ANGER vs JOY
I was angry, all my life. I was angry at everything that wasn't fair.
I was the original victim for more reasons than I could list off here. Indigos will know why. Our lives are targeted 10-100x more than humans'. That's just the nature of the mission. But Indigo or human, the easiest thing anyone can do is play the victim in their mind because it could *always be better, and we know it.
The most valuable lesson I ever learn across 67 years of my journey was when I was at the safe house with the keeper and crew for 2 years in the late 2010s. [For more about the keeper, see my article: 👉RESCUE OF THE KEEPER OF TARA EARTH]
It was beyond brutal there, some day I will tell the whole story. But in a nutshell, I lived in my car all winter while the crew were in the safe house that we sort of restored out of a condemned place that literally had feces on the walls, broken out windows, no heat or cooling. It was bad beyond anything you can imagine sleeping in.
No, I didn't live inside the safe house, that was 'sacred ground', and I am dead serious about that. I was reminded on a constant basis about this strange reality. I didn't understand it, as I had been the main one who restored it enough to become even partially livable myself, so I won't expect anyone reading this to, either.
On top of that, the area was pure hell. The keeper told me it was 'the most hostile environment' they'd ever seen after being here for 560 million years to give you an idea. Every plant and tree was covered in thorns. Some stronger than steel and 3 inches long. The winds in spring were 50 mph sustained for months, it got down into the teens and single digits in the winter and 120 degrees was average in the summer. It wasn't bad, it was a living nightmare.
When we arrived (see RESCUE mentioned above) we didn't even have any money for gas and coasted into town on fumes. Literally empty. Not enough money to eat at the dollar store broke, with no credit cards. For all intent and purposes, we didn't even exist.
And the crew never complained about anything.
Months went by as I weathered by far the worst days of my entire life and I finally asked why they were so happy all the time.
The answer was no matter what, it could be worse. And if so, then today is a good day. If you wake up alive, the only direction is forever forward. Find the best stones to step across the stream and keep moving toward a better tomorrow. Dwelling on what isn't only chains you to misery and depression. No one wins a war that way.

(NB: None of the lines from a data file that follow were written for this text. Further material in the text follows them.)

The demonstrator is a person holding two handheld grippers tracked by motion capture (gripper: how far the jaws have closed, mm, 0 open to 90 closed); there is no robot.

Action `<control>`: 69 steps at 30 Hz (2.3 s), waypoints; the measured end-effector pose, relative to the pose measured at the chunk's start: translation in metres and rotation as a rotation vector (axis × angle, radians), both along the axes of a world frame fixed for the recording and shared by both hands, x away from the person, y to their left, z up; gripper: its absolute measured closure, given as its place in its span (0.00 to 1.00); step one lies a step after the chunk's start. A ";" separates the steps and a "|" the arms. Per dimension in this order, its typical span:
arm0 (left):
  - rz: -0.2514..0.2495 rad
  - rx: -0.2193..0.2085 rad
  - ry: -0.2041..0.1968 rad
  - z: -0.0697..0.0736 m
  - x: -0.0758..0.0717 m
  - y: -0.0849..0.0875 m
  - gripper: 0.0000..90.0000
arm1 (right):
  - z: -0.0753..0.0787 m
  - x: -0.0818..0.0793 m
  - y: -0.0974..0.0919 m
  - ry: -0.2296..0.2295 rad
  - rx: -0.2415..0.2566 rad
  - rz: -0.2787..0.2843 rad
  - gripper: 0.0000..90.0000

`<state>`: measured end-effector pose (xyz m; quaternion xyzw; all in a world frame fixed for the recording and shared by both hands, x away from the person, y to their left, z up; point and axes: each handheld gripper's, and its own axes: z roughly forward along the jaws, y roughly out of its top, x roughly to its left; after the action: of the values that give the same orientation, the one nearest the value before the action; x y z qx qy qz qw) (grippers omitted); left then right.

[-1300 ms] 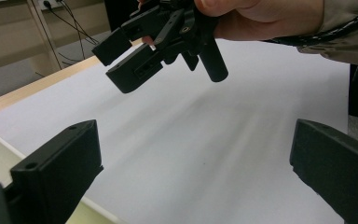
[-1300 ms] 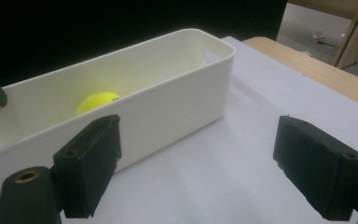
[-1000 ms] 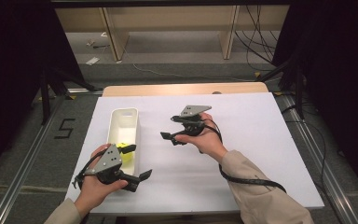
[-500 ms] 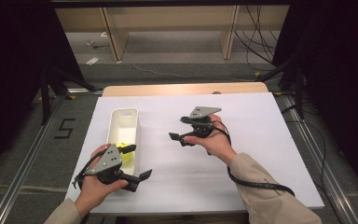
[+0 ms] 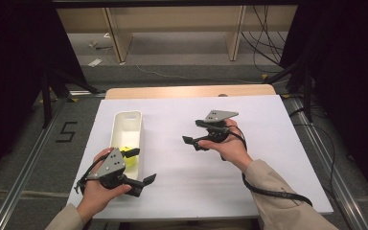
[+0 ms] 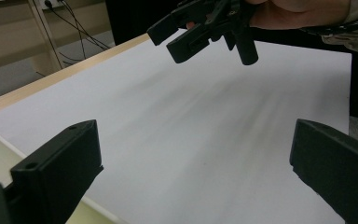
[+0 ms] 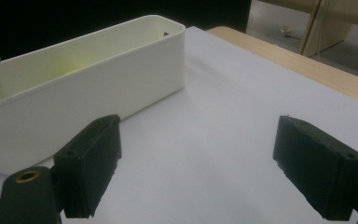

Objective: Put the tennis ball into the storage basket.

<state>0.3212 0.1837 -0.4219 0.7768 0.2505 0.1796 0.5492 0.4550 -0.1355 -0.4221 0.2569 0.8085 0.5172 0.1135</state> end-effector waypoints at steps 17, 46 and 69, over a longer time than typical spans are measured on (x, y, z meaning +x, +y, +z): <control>0.003 -0.001 0.000 0.000 0.000 0.000 0.02 | 0.000 -0.010 -0.032 -0.006 -0.006 -0.046 0.18; 0.007 -0.002 0.001 0.000 0.000 0.000 0.02 | -0.001 -0.028 -0.081 -0.006 0.000 -0.130 0.18; 0.011 -0.004 -0.003 0.001 0.000 0.001 0.02 | -0.004 -0.040 -0.116 -0.008 0.012 -0.192 0.18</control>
<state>0.3215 0.1845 -0.4210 0.7741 0.2542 0.1831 0.5500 0.4150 -0.2512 -0.4262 0.3318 0.7766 0.5097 0.1644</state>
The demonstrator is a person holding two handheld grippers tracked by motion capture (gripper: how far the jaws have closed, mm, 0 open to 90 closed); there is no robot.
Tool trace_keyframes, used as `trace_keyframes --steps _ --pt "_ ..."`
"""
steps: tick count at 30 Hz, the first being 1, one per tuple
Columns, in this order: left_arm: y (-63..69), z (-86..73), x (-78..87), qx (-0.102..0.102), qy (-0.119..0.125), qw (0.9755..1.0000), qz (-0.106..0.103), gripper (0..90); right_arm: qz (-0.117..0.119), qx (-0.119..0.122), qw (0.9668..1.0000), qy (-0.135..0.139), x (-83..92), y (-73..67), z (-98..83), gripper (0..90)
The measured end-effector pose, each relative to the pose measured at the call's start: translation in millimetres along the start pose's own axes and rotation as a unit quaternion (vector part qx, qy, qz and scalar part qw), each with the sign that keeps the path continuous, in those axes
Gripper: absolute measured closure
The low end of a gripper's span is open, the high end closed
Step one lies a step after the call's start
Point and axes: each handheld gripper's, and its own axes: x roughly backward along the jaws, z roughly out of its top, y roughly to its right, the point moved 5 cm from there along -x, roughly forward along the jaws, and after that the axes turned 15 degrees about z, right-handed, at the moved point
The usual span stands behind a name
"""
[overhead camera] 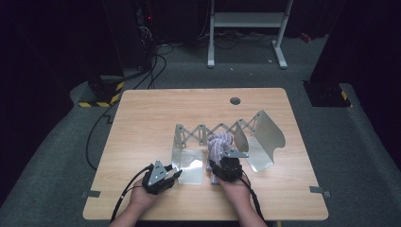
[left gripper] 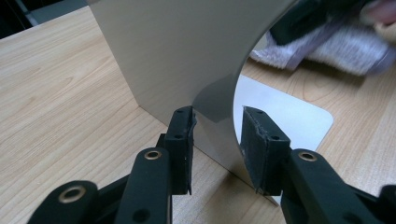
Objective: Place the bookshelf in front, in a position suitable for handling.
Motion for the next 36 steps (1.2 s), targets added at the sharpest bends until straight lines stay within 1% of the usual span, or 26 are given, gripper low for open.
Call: trace_keyframes --steps 4,10,11,12,14,18,21,24,27,31,34,36 --pt "0.4 0.0 -0.4 0.001 0.0 1.0 0.001 64.5 0.012 0.008 0.9994 0.032 14.1 -9.1 13.5 65.0" --pt "0.6 -0.2 -0.2 -0.001 0.0 1.0 0.001 64.5 0.027 0.02 0.9966 0.075 33.4 -22.1 34.7 65.0" --pt "0.5 -0.2 -0.1 -0.001 0.0 1.0 0.0 64.5 0.031 0.023 0.9954 0.088 38.8 -25.7 40.7 65.0" --pt "0.5 -0.3 -0.1 -0.001 0.0 1.0 0.0 64.5 0.031 0.023 0.9954 0.088 38.8 -25.7 40.7 65.0" --pt "0.4 -0.3 -0.2 -0.002 0.0 1.0 0.0 64.5 0.033 0.027 0.994 0.101 44.1 -29.3 46.6 65.0" --pt "0.4 -0.4 -0.4 -0.002 0.001 1.0 -0.001 64.4 0.038 0.038 0.9902 0.129 55.8 -37.6 57.8 65.0" --pt "0.5 -0.4 -0.3 -0.002 0.0 1.0 0.0 64.4 0.037 0.045 0.988 0.143 62.2 -41.5 62.9 65.1" --pt "0.5 -0.3 -0.3 -0.002 0.001 1.0 0.0 64.4 0.037 0.04 0.9886 0.14 60.5 -39.3 61.3 65.1" --pt "0.3 -0.2 -0.2 -0.003 0.001 1.0 -0.001 64.4 0.035 0.031 0.9905 0.13 54.6 -35.6 55.4 65.1" --pt "0.2 -0.1 -0.2 -0.003 0.001 1.0 -0.001 64.4 0.031 0.026 0.9927 0.114 46.5 -31.6 46.4 65.1" --pt "0.1 0.0 -0.2 -0.003 0.001 1.0 -0.001 64.4 0.026 0.02 0.9947 0.097 38.4 -26.8 37.7 65.1" --pt "0.1 0.1 -0.1 -0.003 0.001 1.0 -0.001 64.4 0.022 0.014 0.9964 0.081 31.4 -22.1 30.6 65.1"
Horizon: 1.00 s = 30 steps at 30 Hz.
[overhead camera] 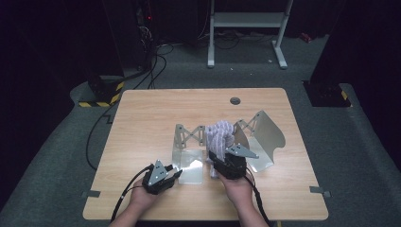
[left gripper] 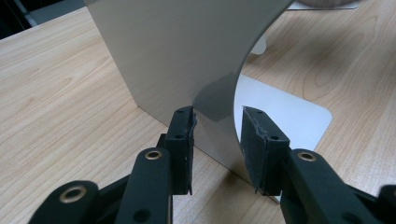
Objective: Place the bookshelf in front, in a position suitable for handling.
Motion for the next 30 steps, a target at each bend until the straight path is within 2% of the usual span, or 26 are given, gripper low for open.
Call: trace_keyframes --steps 5,10,12,19,23,30 --pt "-0.1 0.1 0.0 0.0 0.0 1.0 0.0 64.5 -0.01 -0.014 0.9988 -0.046 -15.8 12.9 -21.1 65.0" --pt "-0.5 0.1 0.2 0.0 0.0 1.0 0.0 64.3 -0.018 -0.012 0.9945 -0.103 -31.8 20.4 -41.4 64.7" --pt "-0.4 0.0 0.5 -0.001 0.0 1.0 0.0 64.4 -0.02 -0.011 0.9932 -0.114 -34.8 22.9 -46.5 64.6" --pt "-0.3 -0.7 0.1 -0.001 -0.002 1.0 -0.001 64.3 -0.036 0.014 0.9929 -0.113 -30.4 21.4 -43.7 64.2" --pt "0.0 -1.5 -0.5 -0.001 -0.006 1.0 -0.001 63.7 -0.037 0.025 0.9949 -0.09 -20.8 18.6 -35.1 64.2" --pt "0.0 -1.9 -1.5 0.0 -0.006 1.0 -0.003 63.0 -0.029 0.047 0.9975 -0.044 -2.8 5.2 -12.6 64.1"
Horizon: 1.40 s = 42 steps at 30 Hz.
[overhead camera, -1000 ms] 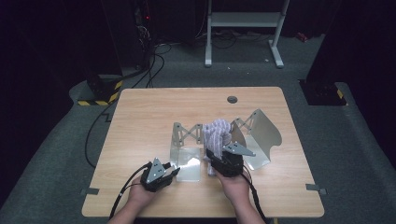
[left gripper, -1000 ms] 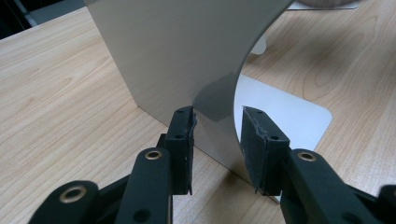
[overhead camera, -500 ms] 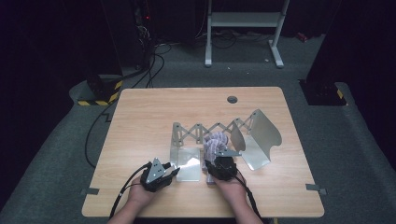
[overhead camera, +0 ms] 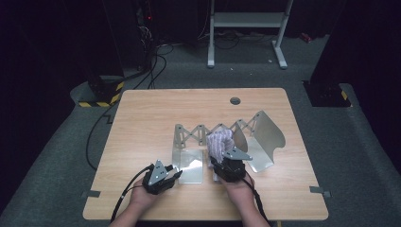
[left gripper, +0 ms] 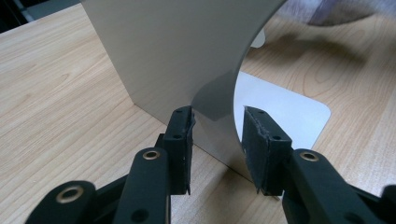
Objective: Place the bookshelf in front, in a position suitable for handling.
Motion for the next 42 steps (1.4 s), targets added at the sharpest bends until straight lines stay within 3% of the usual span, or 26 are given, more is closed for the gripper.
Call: trace_keyframes --steps 7,13,17,25,27,31,35,42 --pt "-0.2 0.0 -0.1 -0.001 0.001 1.0 -0.001 62.9 0.009 0.016 0.9982 0.057 24.4 -12.1 24.8 64.0" --pt "-0.1 -0.1 -0.4 0.001 -0.001 1.0 -0.003 62.8 0.02 0.037 0.993 0.11 49.5 -27.0 46.1 64.1" --pt "-0.1 -0.1 -0.6 0.002 0.0 1.0 -0.002 62.9 0.033 0.056 0.9897 0.128 57.6 -42.1 54.3 64.2" --pt "0.1 -0.1 -0.1 0.002 -0.001 1.0 -0.004 64.0 0.098 0.099 0.9845 0.106 42.1 -82.2 51.8 64.7" --pt "0.1 -0.1 0.0 0.001 -0.001 1.0 -0.004 64.1 0.101 0.1 0.9858 0.089 32.0 -85.7 45.7 64.8" --pt "0.2 -0.2 0.5 0.0 -0.002 1.0 -0.003 64.4 0.09 0.082 0.9918 0.04 8.8 -76.0 28.1 64.9" --pt "0.7 0.0 0.7 0.002 -0.001 1.0 -0.004 64.8 0.061 0.077 0.9951 0.004 -4.8 -62.1 13.3 64.9" --pt "10.2 3.0 1.1 -0.011 0.003 0.9999 -0.011 66.4 0.009 0.075 0.9971 -0.001 -4.4 -41.2 7.0 65.0"
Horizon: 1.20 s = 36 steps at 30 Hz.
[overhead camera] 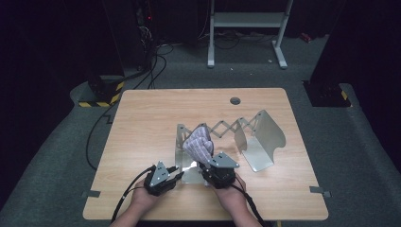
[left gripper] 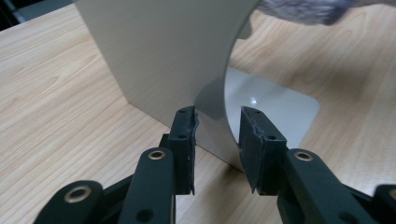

Like I said, I was angry since I was a very young child. About everything. Nothing was good enough. Nothing was 'right', as in there was no one rigging the system to make it suck more than it had to. They were rigging everything, and I knew it. So I was mad, sad, depressed, maudlin all the time. Even on vacation, the 5 star hotel didn't have good enough continental breakfast or fast enough room service; you name it, I could find a way to complain about it.
Let me tell you right now that every day I am not sleeping in a car where my feet and hands were frozen all night long for 7 months straight with ice and snow on the ground, I am overjoyed. If I have a loaf of bread from the food bank, I am overjoyed. A dented can of beans thrown out and handed out to the homeless, I am overjoyed.
You are torturing yourself by always saying it could be better. For no reason. It is *already better, you just don't know what hell really looks like. And if you have a shirt on your back and shoes on your feet, you're not there.
But you absolutely could be.
All you have to do is lock yourself out of your home for 1 month with all your credit cards and checks inside and forget you have anyone in the entire world you can call for help to find out. Now live in your car or in a bus station bathroom stall for 30 days. But likely you will never do that, because, well, its absolute survival and true living hell.
I was wealthy. My home was a multi million dollar mansion with an unobstructable view of the Pacific ocean that alone was appraised at 1 million dollars. My car was $80k Cadillac XLR convertible that looked like a futuristic transformer when I put the top down. My lawn mower was an $8k ($16k in today’s dollars) pneumatic ‘zero-turn’ that could have been an entire business by itself caring for landscapes. So when I moved into a $700 car that had a problem recharging the battery at the start of winter in god-forsaken lands that tried to kill me every single day a dozen different ways, I learned the true difference between being entitled and being grateful.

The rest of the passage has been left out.